#### Exercise description
Write the data out in full and word for word. Do not include images.
★ ★ ★
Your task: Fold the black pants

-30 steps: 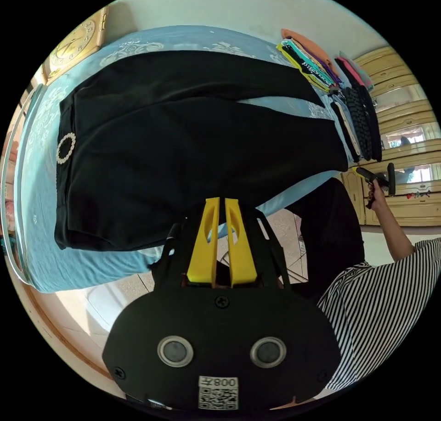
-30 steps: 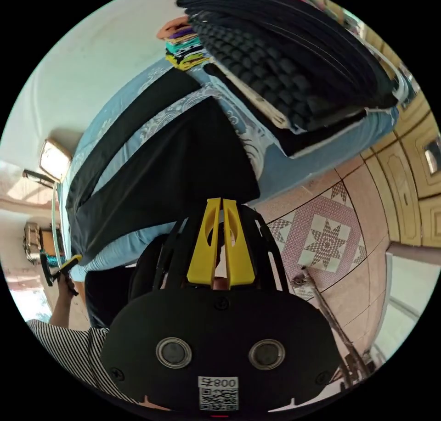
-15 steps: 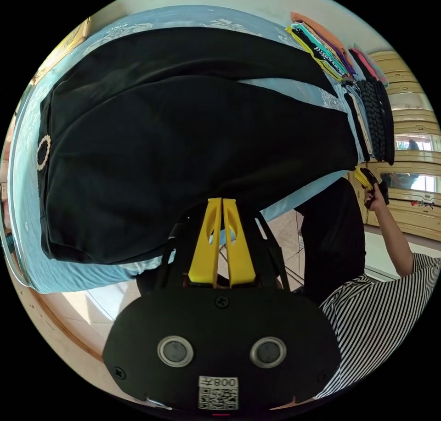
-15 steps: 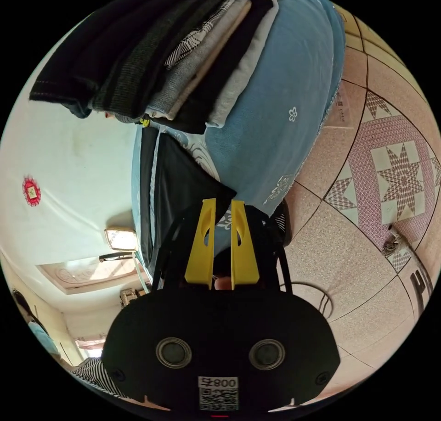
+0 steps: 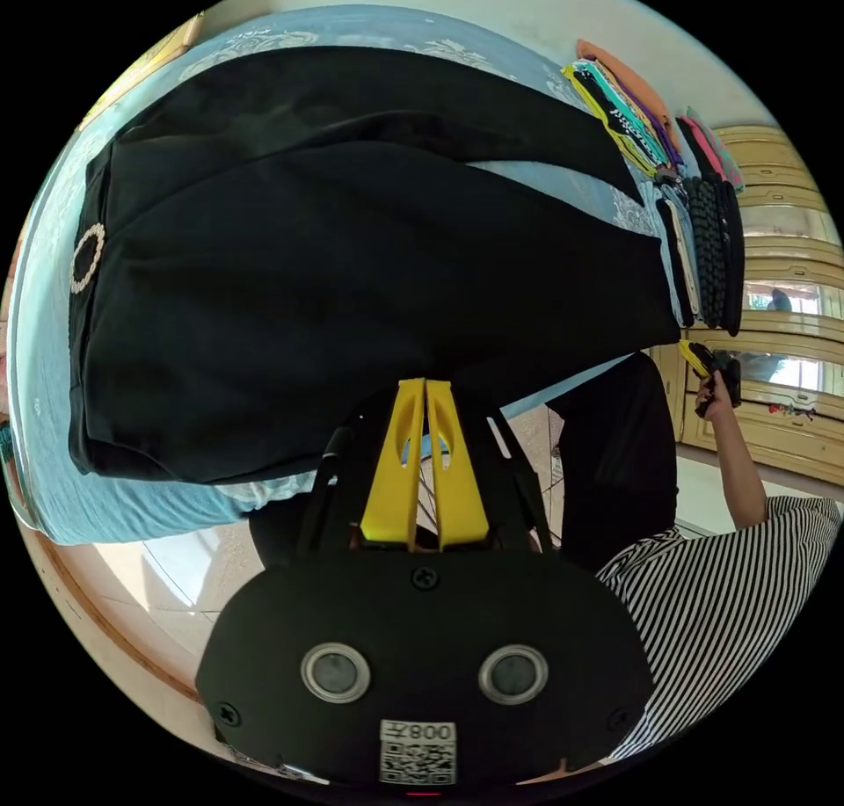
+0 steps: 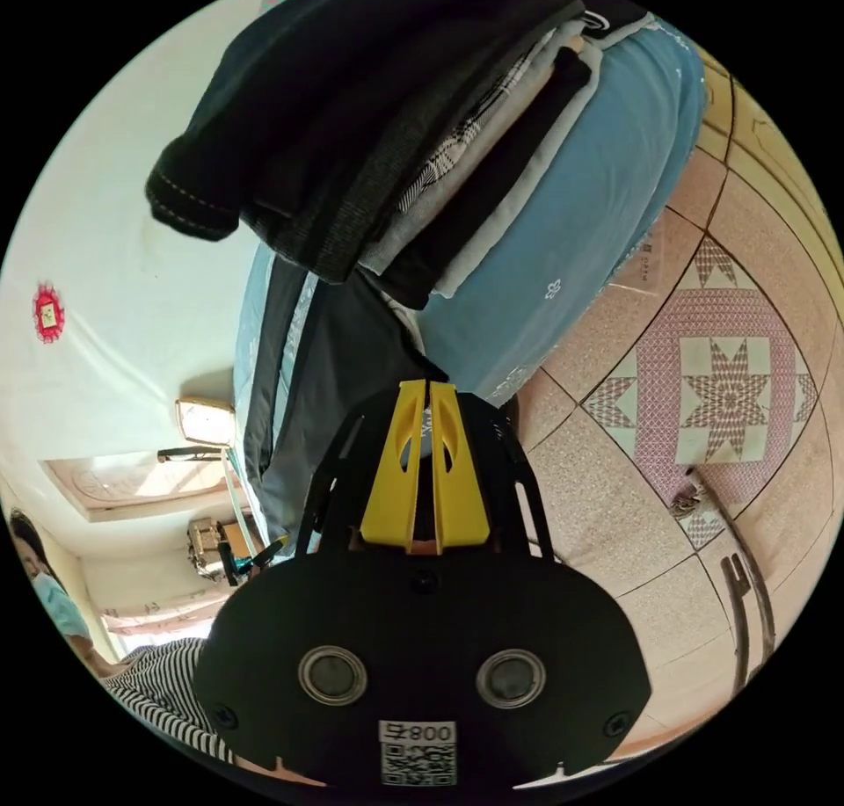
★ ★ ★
#### Solution for this exercise
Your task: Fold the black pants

-30 steps: 
-30 steps: 
-15 steps: 
-15 steps: 
+0 steps: 
+0 steps: 

No further output is needed.